* [Task description]:
Transcribe the listing in full, excluding any pictures.

* [Given data]:
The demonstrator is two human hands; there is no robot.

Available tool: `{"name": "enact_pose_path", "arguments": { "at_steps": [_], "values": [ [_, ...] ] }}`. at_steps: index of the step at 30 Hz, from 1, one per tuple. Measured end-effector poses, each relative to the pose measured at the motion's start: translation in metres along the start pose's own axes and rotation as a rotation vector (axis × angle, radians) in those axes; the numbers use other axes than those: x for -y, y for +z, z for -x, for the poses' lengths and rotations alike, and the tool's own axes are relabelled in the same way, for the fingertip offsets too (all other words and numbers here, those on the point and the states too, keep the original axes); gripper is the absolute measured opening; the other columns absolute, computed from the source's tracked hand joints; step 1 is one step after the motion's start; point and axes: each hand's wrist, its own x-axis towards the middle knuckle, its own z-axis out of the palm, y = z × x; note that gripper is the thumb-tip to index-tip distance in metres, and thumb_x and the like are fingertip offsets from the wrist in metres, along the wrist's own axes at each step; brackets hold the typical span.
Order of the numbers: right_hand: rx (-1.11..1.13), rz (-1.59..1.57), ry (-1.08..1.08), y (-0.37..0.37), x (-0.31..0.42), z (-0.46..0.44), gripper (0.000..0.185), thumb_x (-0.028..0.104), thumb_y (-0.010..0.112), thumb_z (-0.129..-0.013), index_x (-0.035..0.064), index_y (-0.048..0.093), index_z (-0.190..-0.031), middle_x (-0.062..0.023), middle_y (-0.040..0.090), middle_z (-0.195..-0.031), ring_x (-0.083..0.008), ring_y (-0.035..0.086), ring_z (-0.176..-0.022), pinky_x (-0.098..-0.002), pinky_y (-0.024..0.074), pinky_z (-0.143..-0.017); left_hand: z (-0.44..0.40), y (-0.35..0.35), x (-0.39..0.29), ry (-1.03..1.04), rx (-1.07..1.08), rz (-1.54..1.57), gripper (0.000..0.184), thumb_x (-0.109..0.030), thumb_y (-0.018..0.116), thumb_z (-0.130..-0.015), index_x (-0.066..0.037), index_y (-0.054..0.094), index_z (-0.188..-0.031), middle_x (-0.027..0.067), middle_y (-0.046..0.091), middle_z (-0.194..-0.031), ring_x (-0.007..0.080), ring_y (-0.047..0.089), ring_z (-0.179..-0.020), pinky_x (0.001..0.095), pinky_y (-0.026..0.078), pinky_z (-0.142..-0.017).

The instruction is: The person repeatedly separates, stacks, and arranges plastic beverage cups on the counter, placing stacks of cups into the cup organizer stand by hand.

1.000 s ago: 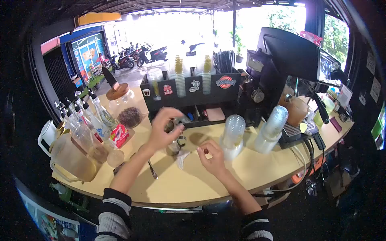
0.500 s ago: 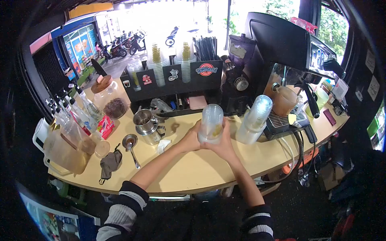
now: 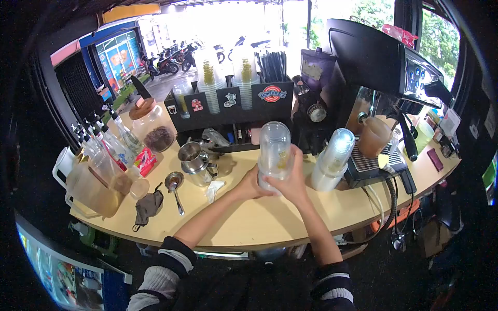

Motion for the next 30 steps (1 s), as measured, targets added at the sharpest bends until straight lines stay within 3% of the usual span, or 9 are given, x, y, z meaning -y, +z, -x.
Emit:
{"name": "enact_pose_path", "arguments": {
  "at_steps": [3, 6, 9, 11, 17, 19, 20, 23, 30],
  "values": [
    [0.016, 0.158, -0.119, -0.016, 0.032, -0.018, 0.091, 0.010, 0.079, -0.053, 0.0020, 0.030, -0.130, -0.0173, 0.037, -0.125, -0.0321, 0.039, -0.119, -0.0400, 0.0328, -0.101, 0.000, -0.009, -0.009, -0.050, 0.070, -0.043, 0.107, -0.029, 0.085, -0.053, -0.004, 0.023, -0.137, 0.0159, 0.042, -0.132, 0.0257, 0.043, -0.122, 0.0393, 0.037, -0.101],
    [0.077, 0.224, -0.248, -0.025, 0.055, -0.027, 0.085, 0.008, 0.076, -0.054, 0.0067, 0.036, -0.129, -0.0172, 0.036, -0.125, -0.0360, 0.039, -0.116, -0.0409, 0.0330, -0.100, 0.006, -0.029, -0.025, 0.058, -0.169, 0.115, 0.115, -0.035, 0.084, -0.056, -0.007, 0.013, -0.143, 0.0169, 0.032, -0.139, 0.0281, 0.033, -0.129, 0.0405, 0.026, -0.107],
    [0.212, 0.363, -0.264, -0.024, 0.080, -0.028, 0.083, 0.005, 0.073, -0.056, 0.0102, 0.037, -0.130, -0.0175, 0.035, -0.126, -0.0372, 0.038, -0.116, -0.0411, 0.0333, -0.100, 0.011, -0.053, -0.073, 0.369, -0.366, 0.471, 0.105, -0.027, 0.083, -0.061, -0.007, 0.018, -0.142, 0.0154, 0.039, -0.134, 0.0253, 0.039, -0.124, 0.0389, 0.031, -0.104],
    [0.279, 0.356, -0.271, -0.018, 0.087, -0.029, 0.083, 0.003, 0.071, -0.057, 0.0125, 0.036, -0.132, -0.0177, 0.033, -0.129, -0.0377, 0.035, -0.120, -0.0419, 0.0324, -0.101, 0.019, -0.071, -0.102, 0.343, -0.361, 0.369, 0.096, -0.022, 0.081, -0.064, -0.007, 0.023, -0.140, 0.0141, 0.043, -0.129, 0.0232, 0.043, -0.120, 0.0369, 0.035, -0.101],
    [0.205, 0.056, -0.227, -0.001, 0.079, -0.027, 0.079, 0.000, 0.068, -0.066, 0.0064, 0.032, -0.136, -0.0178, 0.035, -0.135, -0.0318, 0.036, -0.126, -0.0405, 0.0337, -0.101, 0.041, -0.091, -0.099, 0.181, -0.576, 0.289, 0.061, -0.012, 0.073, -0.074, -0.003, 0.041, -0.125, 0.0088, 0.052, -0.112, 0.0151, 0.051, -0.105, 0.0308, 0.043, -0.091],
    [0.445, -0.684, 0.023, 0.013, 0.065, -0.025, 0.061, 0.003, 0.061, -0.081, 0.0012, 0.033, -0.135, -0.0157, 0.049, -0.127, -0.0250, 0.046, -0.119, -0.0352, 0.0389, -0.097, 0.046, -0.089, -0.090, 0.151, -0.696, 0.239, 0.052, -0.015, 0.071, -0.076, -0.003, 0.043, -0.118, 0.0068, 0.052, -0.107, 0.0134, 0.050, -0.102, 0.0295, 0.042, -0.090],
    [0.458, -0.647, 0.032, 0.016, 0.061, -0.025, 0.040, 0.011, 0.048, -0.094, -0.0009, 0.039, -0.131, -0.0133, 0.059, -0.114, -0.0205, 0.055, -0.108, -0.0315, 0.0436, -0.091, 0.048, -0.088, -0.086, 0.133, -0.679, 0.254, 0.049, -0.016, 0.068, -0.078, -0.004, 0.042, -0.117, 0.0063, 0.050, -0.107, 0.0131, 0.049, -0.100, 0.0283, 0.042, -0.089],
    [0.435, -0.794, 0.158, 0.031, 0.061, -0.026, 0.036, 0.019, 0.044, -0.096, -0.0016, 0.046, -0.126, -0.0139, 0.062, -0.106, -0.0202, 0.061, -0.099, -0.0304, 0.0471, -0.086, 0.054, -0.082, -0.082, 0.172, -0.674, 0.118, 0.051, -0.014, 0.067, -0.078, -0.005, 0.039, -0.119, 0.0068, 0.048, -0.110, 0.0140, 0.049, -0.100, 0.0293, 0.041, -0.090],
    [0.416, -0.758, 0.165, 0.037, 0.071, -0.024, 0.037, 0.020, 0.043, -0.097, -0.0056, 0.049, -0.123, -0.0147, 0.064, -0.101, -0.0222, 0.065, -0.090, -0.0297, 0.0505, -0.079, 0.069, -0.092, -0.072, 0.181, -0.519, 0.508, 0.061, -0.012, 0.067, -0.076, -0.003, 0.037, -0.129, 0.0089, 0.048, -0.121, 0.0170, 0.048, -0.112, 0.0319, 0.038, -0.097]
  ]
}}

* [Finished task]:
The demonstrator is two human hands; there is no robot.

Available tool: `{"name": "enact_pose_path", "arguments": { "at_steps": [_], "values": [ [_, ...] ] }}`. at_steps: index of the step at 30 Hz, from 1, one per tuple. Measured end-effector poses, each relative to the pose measured at the motion's start: translation in metres along the start pose's own axes and rotation as a rotation vector (axis × angle, radians) in those axes; the numbers use other axes than those: x for -y, y for +z, z for -x, for the poses' lengths and rotations alike, and the tool's own axes are relabelled in the same way, for the fingertip offsets too (all other words and numbers here, those on the point and the states too, keep the original axes); gripper is the absolute measured opening; the other columns absolute, computed from the source's tracked hand joints; step 1 is one step after the motion's start; point and axes: each hand's wrist, its own x-axis towards the middle knuckle, its own z-axis out of the palm, y = z × x; note that gripper is the thumb-tip to index-tip distance in metres, and thumb_x and the like are fingertip offsets from the wrist in metres, along the wrist's own axes at each step; brackets hold the typical span.
Order of the numbers: right_hand: rx (-1.11..1.13), rz (-1.59..1.57), ry (-1.08..1.08), y (-0.37..0.37), x (-0.31..0.42), z (-0.46..0.44), gripper (0.000..0.185), thumb_x (-0.028..0.104), thumb_y (-0.010..0.112), thumb_z (-0.129..-0.013), index_x (-0.035..0.064), index_y (-0.048..0.093), index_z (-0.190..-0.031), middle_x (-0.062..0.023), middle_y (-0.040..0.090), middle_z (-0.195..-0.031), ring_x (-0.083..0.008), ring_y (-0.035..0.086), ring_z (-0.176..-0.022), pinky_x (-0.098..-0.002), pinky_y (-0.024..0.074), pinky_z (-0.143..-0.017); left_hand: z (-0.44..0.40), y (-0.35..0.35), x (-0.39..0.29), ry (-1.03..1.04), rx (-1.07..1.08), rz (-1.54..1.57), gripper (0.000..0.184), thumb_x (-0.109..0.030), thumb_y (-0.018..0.116), thumb_z (-0.130..-0.015), index_x (-0.066..0.037), index_y (-0.054..0.094), index_z (-0.188..-0.031), middle_x (-0.027..0.067), middle_y (-0.046..0.091), middle_z (-0.194..-0.031), ring_x (-0.007..0.080), ring_y (-0.047..0.089), ring_z (-0.179..-0.020), pinky_x (0.001..0.095), pinky_y (-0.026..0.078), pinky_z (-0.142..-0.017).

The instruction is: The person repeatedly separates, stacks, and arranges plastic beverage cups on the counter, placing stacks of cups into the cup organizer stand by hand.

1.000 s ago: 
0.500 s ago: 
now: 

Motion for the next 30 steps (1 s), as measured, targets added at the sharpest bends until straight lines stay within 3% of the usual span, or 9 are given, x, y, z meaning -y, +z, -x.
Emit:
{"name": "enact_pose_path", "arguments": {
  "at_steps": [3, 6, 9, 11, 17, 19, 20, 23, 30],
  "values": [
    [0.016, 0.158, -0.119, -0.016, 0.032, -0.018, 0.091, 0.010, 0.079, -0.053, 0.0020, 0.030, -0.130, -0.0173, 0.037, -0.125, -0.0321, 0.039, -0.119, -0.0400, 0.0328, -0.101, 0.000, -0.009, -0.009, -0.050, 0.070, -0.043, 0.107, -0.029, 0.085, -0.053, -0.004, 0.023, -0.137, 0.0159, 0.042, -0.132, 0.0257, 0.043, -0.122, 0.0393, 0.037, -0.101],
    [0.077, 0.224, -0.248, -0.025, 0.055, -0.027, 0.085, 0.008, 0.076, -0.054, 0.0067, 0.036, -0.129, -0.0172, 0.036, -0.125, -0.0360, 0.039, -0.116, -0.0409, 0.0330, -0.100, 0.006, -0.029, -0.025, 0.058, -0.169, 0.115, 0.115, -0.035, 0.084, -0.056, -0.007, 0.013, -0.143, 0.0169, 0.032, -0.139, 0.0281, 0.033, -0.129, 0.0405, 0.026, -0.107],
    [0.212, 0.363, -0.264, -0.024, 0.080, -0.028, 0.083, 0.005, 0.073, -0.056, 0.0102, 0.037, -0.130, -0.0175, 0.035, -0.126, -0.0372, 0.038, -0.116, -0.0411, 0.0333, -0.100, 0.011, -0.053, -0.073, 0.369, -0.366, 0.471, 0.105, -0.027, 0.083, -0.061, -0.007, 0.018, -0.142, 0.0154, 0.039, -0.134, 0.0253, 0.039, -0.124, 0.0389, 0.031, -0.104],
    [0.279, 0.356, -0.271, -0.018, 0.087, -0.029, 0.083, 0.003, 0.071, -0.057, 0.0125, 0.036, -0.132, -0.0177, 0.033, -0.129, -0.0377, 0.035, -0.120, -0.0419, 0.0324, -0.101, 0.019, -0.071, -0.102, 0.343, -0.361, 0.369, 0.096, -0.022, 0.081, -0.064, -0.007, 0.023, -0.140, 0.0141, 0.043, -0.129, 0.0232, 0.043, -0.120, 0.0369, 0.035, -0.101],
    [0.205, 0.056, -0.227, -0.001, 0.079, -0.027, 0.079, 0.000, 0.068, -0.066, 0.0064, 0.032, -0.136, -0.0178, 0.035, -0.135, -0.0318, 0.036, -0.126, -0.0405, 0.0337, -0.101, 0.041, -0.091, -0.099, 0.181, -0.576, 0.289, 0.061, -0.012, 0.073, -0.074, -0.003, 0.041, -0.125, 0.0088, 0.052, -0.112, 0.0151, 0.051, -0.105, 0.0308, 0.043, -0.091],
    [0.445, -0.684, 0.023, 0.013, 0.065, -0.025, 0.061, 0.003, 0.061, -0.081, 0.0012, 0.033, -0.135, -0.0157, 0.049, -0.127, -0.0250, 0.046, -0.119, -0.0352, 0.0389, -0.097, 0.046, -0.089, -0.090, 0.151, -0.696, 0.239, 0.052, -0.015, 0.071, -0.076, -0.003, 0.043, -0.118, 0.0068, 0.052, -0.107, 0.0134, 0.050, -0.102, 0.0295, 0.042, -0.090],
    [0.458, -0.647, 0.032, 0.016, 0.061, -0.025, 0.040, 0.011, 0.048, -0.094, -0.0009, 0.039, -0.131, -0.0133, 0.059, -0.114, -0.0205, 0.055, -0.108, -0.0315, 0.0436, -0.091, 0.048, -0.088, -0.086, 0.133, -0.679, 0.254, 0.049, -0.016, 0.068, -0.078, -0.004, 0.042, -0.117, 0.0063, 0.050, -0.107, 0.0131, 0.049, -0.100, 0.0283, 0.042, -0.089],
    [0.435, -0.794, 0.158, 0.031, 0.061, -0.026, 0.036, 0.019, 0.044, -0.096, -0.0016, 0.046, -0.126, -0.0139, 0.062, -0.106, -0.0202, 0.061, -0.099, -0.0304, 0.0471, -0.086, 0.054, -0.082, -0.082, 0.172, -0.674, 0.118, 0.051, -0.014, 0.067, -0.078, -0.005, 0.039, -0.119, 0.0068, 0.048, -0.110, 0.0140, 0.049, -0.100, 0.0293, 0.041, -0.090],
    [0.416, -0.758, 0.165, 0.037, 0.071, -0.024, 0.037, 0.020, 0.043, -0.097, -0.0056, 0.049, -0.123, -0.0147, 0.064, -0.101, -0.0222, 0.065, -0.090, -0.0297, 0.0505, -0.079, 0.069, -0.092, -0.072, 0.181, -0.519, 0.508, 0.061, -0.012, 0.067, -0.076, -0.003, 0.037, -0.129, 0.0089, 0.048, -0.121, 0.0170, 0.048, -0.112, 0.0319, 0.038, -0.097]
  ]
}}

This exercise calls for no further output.